Science: Getting a taste of things to come: Susan Watts attends a 'consensus conference' investigating the merits of plant biotechnology

TASTIER tomatoes, rot-free bananas and healthier bread were on the agenda of an unusual experiment at the weekend, when a panel of 16 'ordinary' people gathered in a quiet country house near Oxford to take a look at the science of genetic engineering. Their discussions may help to determine whether food items such as these should find their way on to our menus.

The experiment, an opportunity for the public to assess what science and technology has in store, has never before been attempted in Britain. This novel approach to assessing new technologies was pioneered in Denmark in the late Eighties, and taken up in the Netherlands last year to examine the genetic modification of animals.

Britain's first attempt at what are known as 'consensus conferences' was organised by the Science Museum in London and the Biotechnology and Biological Sciences Research Council. After advertising for volunteers, the organisers chose at random 16 out of the 400 people who replied.

The weekend conference was the second time the group had met. In September they heard from representatives of the industry and academic research groups involved in plant genetic engineering. On this occasion they heard the views of experts about what science can and cannot achieve.

The group hopes to select a broad-based panel of experts to appear at a public consensus conference in London next month, after which the panel will write a report. They will ask such questions as: 'Why do we need this new technology?' and 'What effect will plant biotechnology have on developing countries?'

They want to know more about such issues as the patenting of engineered plants, and who can claim to 'own' plant genes; the labelling of novel foods and how consumers can be sure that what they are eating is safe and nutritious; whether the planting of the new crops is environmentally safe; and how best to regulate such work, nationally and globally, whether for research or commercial purposes.

The group also is calling for more discussion of the moral and ethical issues raised by genetic engineering, and its possible use in military applications.

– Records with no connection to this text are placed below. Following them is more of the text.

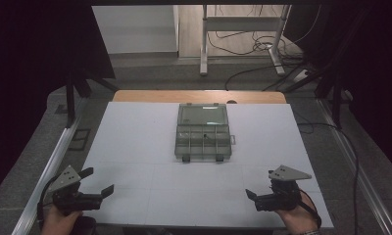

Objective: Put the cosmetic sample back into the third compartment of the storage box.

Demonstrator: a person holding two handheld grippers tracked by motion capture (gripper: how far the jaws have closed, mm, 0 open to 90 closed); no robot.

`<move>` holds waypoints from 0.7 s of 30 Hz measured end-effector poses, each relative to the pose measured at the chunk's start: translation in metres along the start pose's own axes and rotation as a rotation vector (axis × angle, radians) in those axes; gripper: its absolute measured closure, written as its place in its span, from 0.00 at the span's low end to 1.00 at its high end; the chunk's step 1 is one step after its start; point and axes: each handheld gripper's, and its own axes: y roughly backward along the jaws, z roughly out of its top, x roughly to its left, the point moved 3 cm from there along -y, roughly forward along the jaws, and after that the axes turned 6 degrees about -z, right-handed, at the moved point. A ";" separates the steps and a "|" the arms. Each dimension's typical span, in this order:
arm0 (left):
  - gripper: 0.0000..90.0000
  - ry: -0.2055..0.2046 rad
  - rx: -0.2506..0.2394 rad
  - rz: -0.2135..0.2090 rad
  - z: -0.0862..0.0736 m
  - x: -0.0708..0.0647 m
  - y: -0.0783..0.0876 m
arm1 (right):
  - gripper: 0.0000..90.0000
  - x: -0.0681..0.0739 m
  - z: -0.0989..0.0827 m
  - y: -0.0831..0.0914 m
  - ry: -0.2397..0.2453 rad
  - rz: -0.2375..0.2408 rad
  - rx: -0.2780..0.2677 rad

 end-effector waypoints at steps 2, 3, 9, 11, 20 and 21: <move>0.01 -0.002 0.001 0.001 0.000 0.000 0.000 | 0.00 -0.004 -0.005 0.004 -0.016 -0.025 -0.008; 0.01 -0.002 0.001 0.001 0.000 0.000 0.000 | 0.00 -0.004 -0.005 0.004 -0.016 -0.025 -0.008; 0.01 -0.002 0.002 0.002 0.000 0.000 0.000 | 0.00 -0.012 -0.018 0.013 -0.051 -0.056 -0.005; 0.01 -0.002 0.002 0.003 0.000 0.000 0.000 | 0.00 -0.013 -0.021 0.015 -0.060 -0.058 -0.007; 0.01 0.003 0.003 0.002 0.000 0.000 0.000 | 0.00 -0.014 -0.026 0.017 -0.070 -0.057 -0.004; 0.01 0.003 0.003 0.002 0.000 0.000 0.000 | 0.00 -0.014 -0.026 0.017 -0.069 -0.056 -0.001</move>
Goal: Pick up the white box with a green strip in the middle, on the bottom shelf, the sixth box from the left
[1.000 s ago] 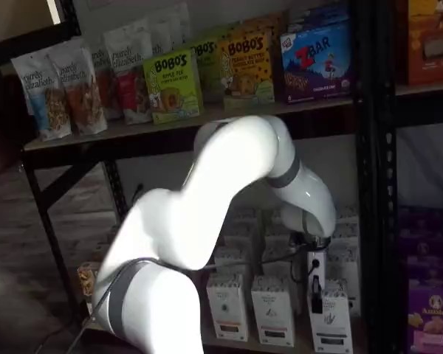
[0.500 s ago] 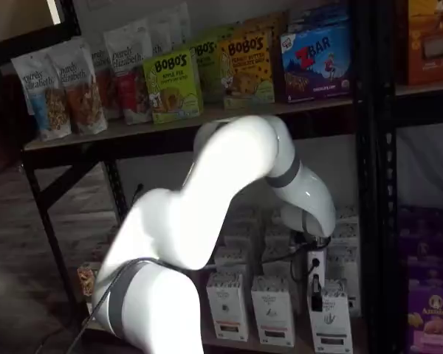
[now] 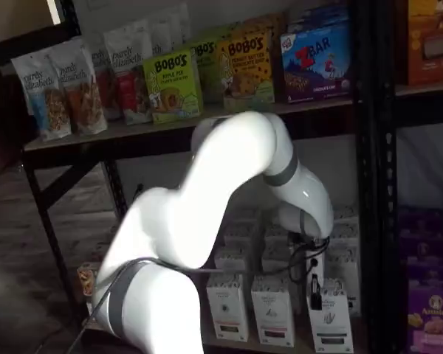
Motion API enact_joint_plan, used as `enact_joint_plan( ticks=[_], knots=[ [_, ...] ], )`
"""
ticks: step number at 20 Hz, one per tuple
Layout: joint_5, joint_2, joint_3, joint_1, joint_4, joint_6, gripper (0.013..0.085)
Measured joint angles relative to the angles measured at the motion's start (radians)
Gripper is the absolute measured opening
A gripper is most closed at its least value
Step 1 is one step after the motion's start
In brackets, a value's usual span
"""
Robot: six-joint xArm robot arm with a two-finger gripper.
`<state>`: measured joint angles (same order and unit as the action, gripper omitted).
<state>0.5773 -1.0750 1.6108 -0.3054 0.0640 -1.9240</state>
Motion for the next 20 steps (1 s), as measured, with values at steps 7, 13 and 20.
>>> enact_joint_plan(
  ticks=[7,13,20],
  knots=[
    [-0.096,0.102,-0.18,0.018,-0.052,0.061,0.053],
    [-0.166,0.228,-0.377,0.031,-0.048,0.069,0.053],
    [-0.236,0.392,-0.608,0.046,-0.203,0.231,0.053]
  ],
)
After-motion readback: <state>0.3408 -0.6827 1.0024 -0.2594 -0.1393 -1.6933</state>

One member of the group, Deanna Brostoff, describes herself as 'a middle-aged, middle-class' catering manager running her own business. Her interest in food technology was prompted by trends she has noticed among her customers. 'I have always been concerned about the food we are eating,' she says, 'and more and more of my clients are becoming more vegetarian, and more particular in demanding free-range produce.

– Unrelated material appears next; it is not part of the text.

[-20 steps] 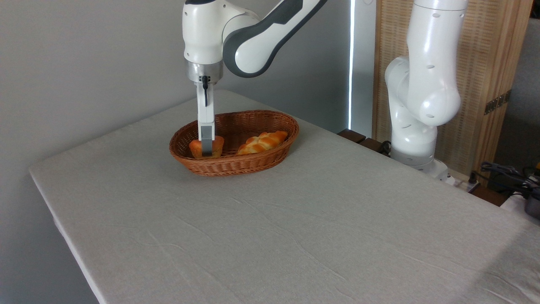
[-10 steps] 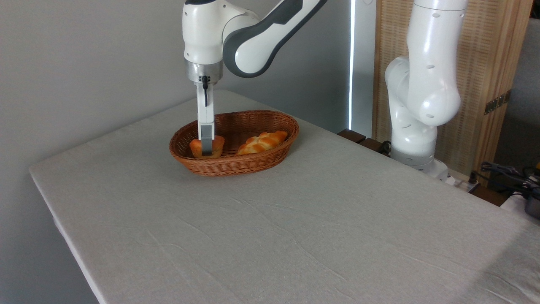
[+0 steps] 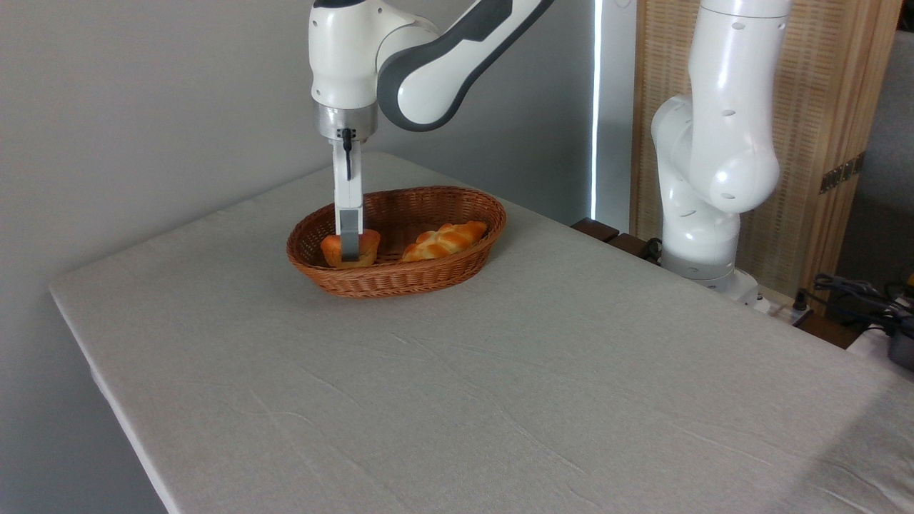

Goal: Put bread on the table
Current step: 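Close the gripper on the bread roll and lift it from the basket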

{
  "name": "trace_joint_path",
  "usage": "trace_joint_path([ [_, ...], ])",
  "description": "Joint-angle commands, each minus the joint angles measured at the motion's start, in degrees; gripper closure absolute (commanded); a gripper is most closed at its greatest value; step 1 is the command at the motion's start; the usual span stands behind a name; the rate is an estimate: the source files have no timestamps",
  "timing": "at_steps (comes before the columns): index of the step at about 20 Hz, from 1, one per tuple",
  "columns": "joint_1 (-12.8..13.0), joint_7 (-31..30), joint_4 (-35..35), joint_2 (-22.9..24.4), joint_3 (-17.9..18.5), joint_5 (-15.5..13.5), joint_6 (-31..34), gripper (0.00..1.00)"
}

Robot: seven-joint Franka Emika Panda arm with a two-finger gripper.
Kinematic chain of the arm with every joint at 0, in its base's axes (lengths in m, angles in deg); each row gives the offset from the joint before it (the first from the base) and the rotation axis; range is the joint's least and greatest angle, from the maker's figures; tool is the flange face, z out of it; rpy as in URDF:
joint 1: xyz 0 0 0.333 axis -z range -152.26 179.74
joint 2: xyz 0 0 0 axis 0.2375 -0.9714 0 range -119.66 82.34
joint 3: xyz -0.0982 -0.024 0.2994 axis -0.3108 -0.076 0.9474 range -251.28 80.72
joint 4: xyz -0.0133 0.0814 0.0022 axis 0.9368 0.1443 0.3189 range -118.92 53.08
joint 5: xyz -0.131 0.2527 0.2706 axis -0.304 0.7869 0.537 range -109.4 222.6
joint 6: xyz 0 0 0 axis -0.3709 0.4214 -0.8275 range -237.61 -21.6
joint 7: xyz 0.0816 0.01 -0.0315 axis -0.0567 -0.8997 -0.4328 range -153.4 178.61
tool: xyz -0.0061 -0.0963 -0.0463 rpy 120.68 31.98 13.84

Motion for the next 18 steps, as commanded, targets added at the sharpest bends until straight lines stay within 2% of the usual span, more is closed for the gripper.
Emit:
trace_joint_path([
  [1, 0.7, 0.8, -0.5, 0.2, 0.7, 0.6, -1.4, 0.58],
  [6, 0.7, 0.8, -0.5, 0.1, 0.7, 0.6, -0.9, 0.58],
  [9, 0.7, 0.3, 0.0, 1.3, 0.8, 0.6, 2.1, 0.58],
  [14, 0.0, -2.8, 6.6, 2.3, 1.6, 0.6, 12.4, 0.57],
  [16, -0.7, -3.4, 10.2, 2.3, 2.7, 0.7, 17.3, 0.57],
  [18, -0.8, -3.5, 14.0, 2.2, 5.3, 0.6, 21.9, 0.57],
])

'I didn't know a thing about plant biotechnology. I would have said that I was against it before because I'm always against tampering. But now I can see the benefits. I have learned a lot about something that I used to know nothing about.'

Dave Chamberlain, 29, a civil servant who volunteered in order to 'exercise my brain a bit', felt his job as a customs officer allowed him to contribute little of direct benefit to society, and that the consensus conference would offer him a chance to play a more valuable role.

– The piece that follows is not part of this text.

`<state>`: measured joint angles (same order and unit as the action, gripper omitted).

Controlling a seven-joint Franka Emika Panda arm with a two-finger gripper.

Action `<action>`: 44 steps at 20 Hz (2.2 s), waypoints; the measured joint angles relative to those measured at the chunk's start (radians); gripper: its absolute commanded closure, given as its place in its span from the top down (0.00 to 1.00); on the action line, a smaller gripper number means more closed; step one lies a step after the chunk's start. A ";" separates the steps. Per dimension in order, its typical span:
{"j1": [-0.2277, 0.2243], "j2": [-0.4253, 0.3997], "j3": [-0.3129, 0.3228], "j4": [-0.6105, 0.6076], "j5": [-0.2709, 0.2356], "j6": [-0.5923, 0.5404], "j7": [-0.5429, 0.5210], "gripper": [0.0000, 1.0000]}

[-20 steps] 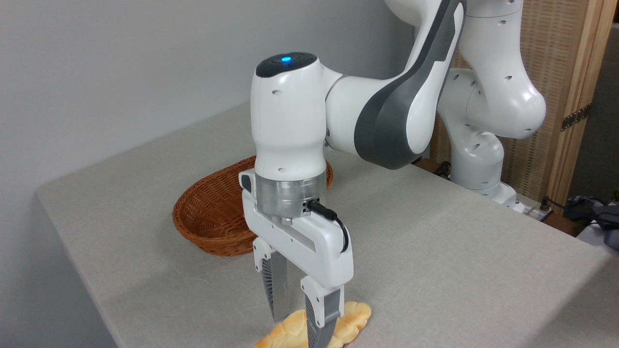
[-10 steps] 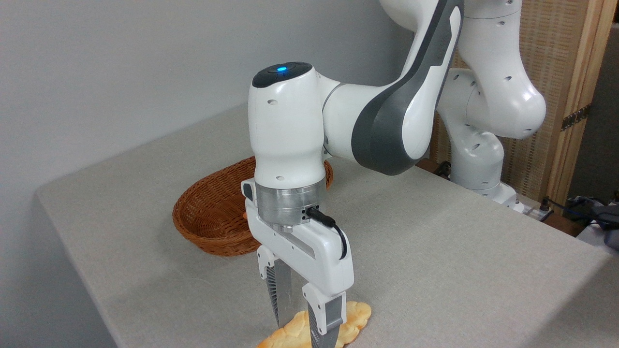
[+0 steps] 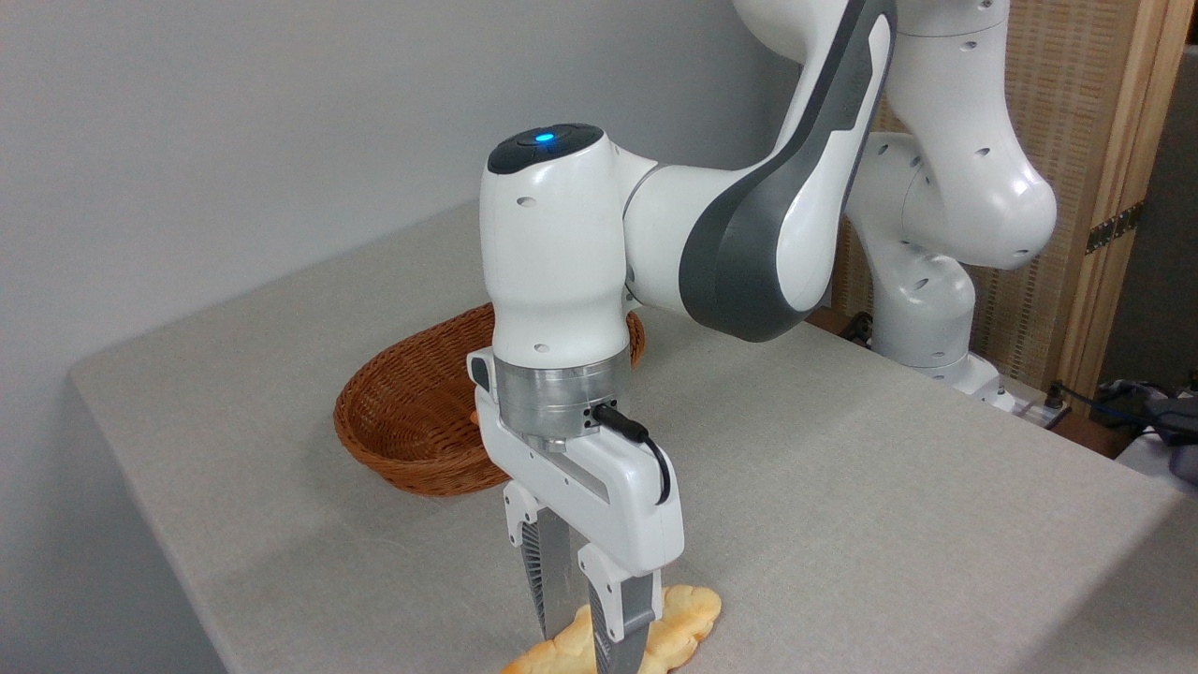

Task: Put bread into the basket
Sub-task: 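Close the gripper fingers around the middle of the braided loaf, then lift the braided loaf and carry it over the wicker basket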

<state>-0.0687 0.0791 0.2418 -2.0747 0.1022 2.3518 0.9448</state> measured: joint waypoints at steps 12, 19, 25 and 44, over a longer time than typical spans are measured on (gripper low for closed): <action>-0.001 0.000 0.000 -0.001 0.000 0.000 0.000 0.24; -0.001 0.000 0.000 -0.002 0.000 0.000 0.000 0.25; -0.001 -0.021 0.000 0.000 -0.008 0.000 0.000 0.29; -0.016 -0.203 -0.303 0.078 -0.186 -0.268 -0.161 0.34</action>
<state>-0.0849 -0.1239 -0.0614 -1.9962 -0.0837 2.0837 0.7834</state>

The first time the group met, Mr Chamberlain says, it was fairly intense. 'People were a little bit suspicious of each other, wondering what everyone was really like. But now we're all much more laid back.'

So far the group had not been exposed to anyone fiercely opposed to plant biotechnology, he says. 'There appears to be no real fanatics out there . . . but then we're not discussing the more sensitive issues such as the engineering of animals or even people.'

The group initially was given a list of 26 'experts' who were prepared to appear, but members soon found themselves asking for names of others whose help they might seek. By Sunday afternoon, one of the group's chief worries was that it did not know whom to look to for the information it now requires.